Vues d’Afrique : Paroles de femmes
À voir à Vues d’Afrique cette semaine: trois films, trois pays, trois regards de femmes africaines sur l’incompréhension et le mépris.
Le festival Vues d’Afrique, qui se termine le 24 avril, aura permis de voir des femmes africaines prendre la caméra et la parole pour parler franchement de leur monde et de leur Afrique. Avec le film documentaire Le Plafond de verre, la réalisatrice d’origine algérienne Yamina Benguigui s’interroge sur une forme larvée de racisme et d’exclusion en France. Le "plafond de verre" ici, c’est cette barrière invisible, mais pourtant bien réelle, qui empêche les jeunes Français issus de l’immigration d’avoir accès à des emplois "de qualité". Les jeunes diplômés que rencontre Benguigui ne sont pas des immigrants. Ils sont nés en France, ont fait des études (parfois longues), ont décroché les diplômes requis mais… ont un nom à consonance africaine ou maghrébine. Malgré leur grand enthousiasme, les lettres de refus se multiplient et les entretiens d’embauche se font rares. Une réalité s’impose alors à leurs yeux: aux "Gaulois" les postes de cadres. À Kamel, Mohammed ou Fatima les postes d’ouvriers. Plusieurs vivent dans la douleur, dans l’angoisse et dans le désespoir cette situation dans laquelle ils se sentent dévalorisés et humiliés. Sur le plan formel, le film de Yamina Benguigui est plutôt classique. Mais cette modestie esthétique permet de faire toute la place aux victimes de cette discrimination. Au-delà de sa dimension sociologique, ce problème prend un visage résolument humain.

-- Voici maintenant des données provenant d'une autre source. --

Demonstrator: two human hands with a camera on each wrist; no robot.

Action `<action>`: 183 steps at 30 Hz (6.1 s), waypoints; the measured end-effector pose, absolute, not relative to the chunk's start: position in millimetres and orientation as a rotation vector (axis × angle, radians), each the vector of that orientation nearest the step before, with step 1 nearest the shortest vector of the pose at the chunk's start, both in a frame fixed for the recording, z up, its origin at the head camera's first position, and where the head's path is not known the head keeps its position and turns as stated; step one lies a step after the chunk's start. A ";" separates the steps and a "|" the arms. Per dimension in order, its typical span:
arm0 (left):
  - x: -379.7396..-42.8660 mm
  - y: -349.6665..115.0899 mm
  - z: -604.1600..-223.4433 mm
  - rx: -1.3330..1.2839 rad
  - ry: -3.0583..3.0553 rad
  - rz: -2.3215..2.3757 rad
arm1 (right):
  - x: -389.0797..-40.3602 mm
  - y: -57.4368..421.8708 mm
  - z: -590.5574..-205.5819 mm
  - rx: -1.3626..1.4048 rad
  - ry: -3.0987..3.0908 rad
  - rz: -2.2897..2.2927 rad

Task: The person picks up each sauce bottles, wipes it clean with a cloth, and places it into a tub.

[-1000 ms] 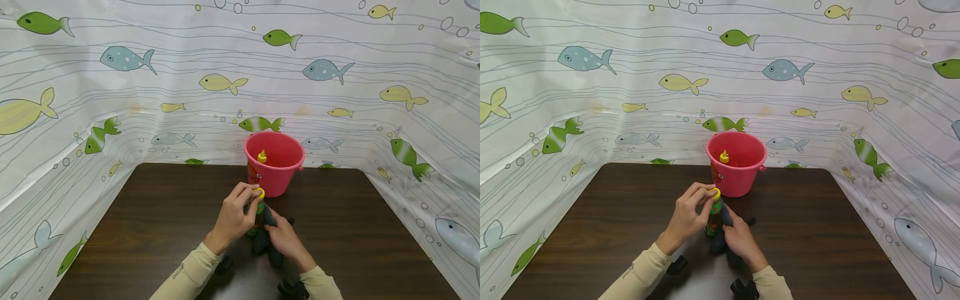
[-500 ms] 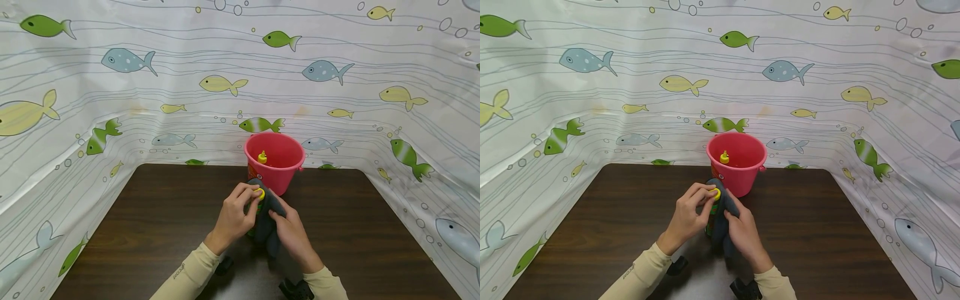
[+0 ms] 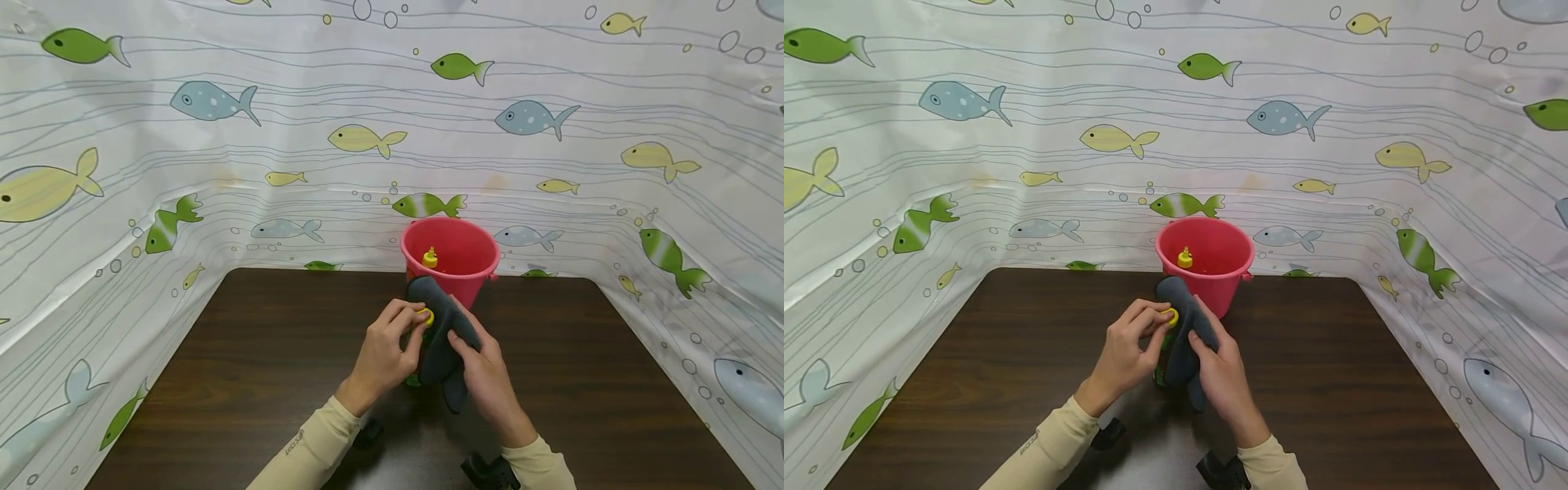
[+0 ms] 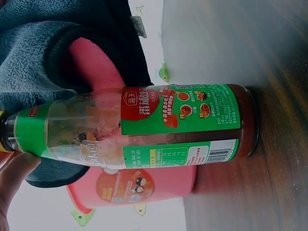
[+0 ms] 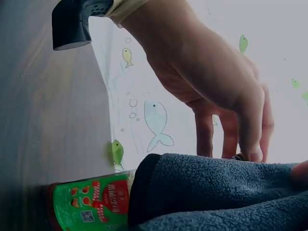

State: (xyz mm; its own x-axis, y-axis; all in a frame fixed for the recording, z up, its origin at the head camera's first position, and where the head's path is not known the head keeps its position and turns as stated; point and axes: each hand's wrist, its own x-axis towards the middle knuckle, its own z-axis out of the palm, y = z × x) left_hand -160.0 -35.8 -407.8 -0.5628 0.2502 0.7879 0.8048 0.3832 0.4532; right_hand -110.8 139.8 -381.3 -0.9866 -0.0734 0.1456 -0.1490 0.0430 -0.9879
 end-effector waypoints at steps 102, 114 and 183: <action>-160.8 -34.7 -406.4 -0.901 -2.009 -1.151 | -148.9 158.5 -460.7 0.378 -2.934 1.528; -159.9 -34.1 -408.1 -0.898 -2.016 -1.162 | -138.5 149.1 -437.9 0.225 -2.671 1.948; -161.1 -36.5 -407.7 -0.877 -2.026 -1.161 | -126.5 125.8 -397.0 0.409 -2.320 2.022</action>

Un amour pendant la guerre, de la Camerounaise Oswalde Lewat-Hallade, est un film tout simplement remarquable. Marqué d’une profonde humanité et d’une étonnante authenticité, ce documentaire raconte l’histoire d’Aziza, une journaliste congolaise qui, pendant six ans, a vécu seule avec ses quatre enfants, à Bukavu, alors que son mari était bloqué à 2000 kilomètres de là, à Kinshasa, par la guerre qui a littéralement coupé le pays en deux. Lorsque la famille sera enfin réunie, dans la capitale, les années de séparation et les expériences troublantes de la guerre vécues par Aziza mettront le couple à rude épreuve. L’un et l’autre ont changé, surtout Aziza. D’ailleurs, à peine a-t-elle retrouvé son époux que déjà elle retourne au Sud Kivu, malgré les protestations de son mari, pour retrouver son amie Feza, une jeune femme séquestrée par des soldats et réduite au statut d’esclave sexuelle pendant la guerre. Aujourd’hui, elle est mère de l’enfant de l’un de ses agresseurs.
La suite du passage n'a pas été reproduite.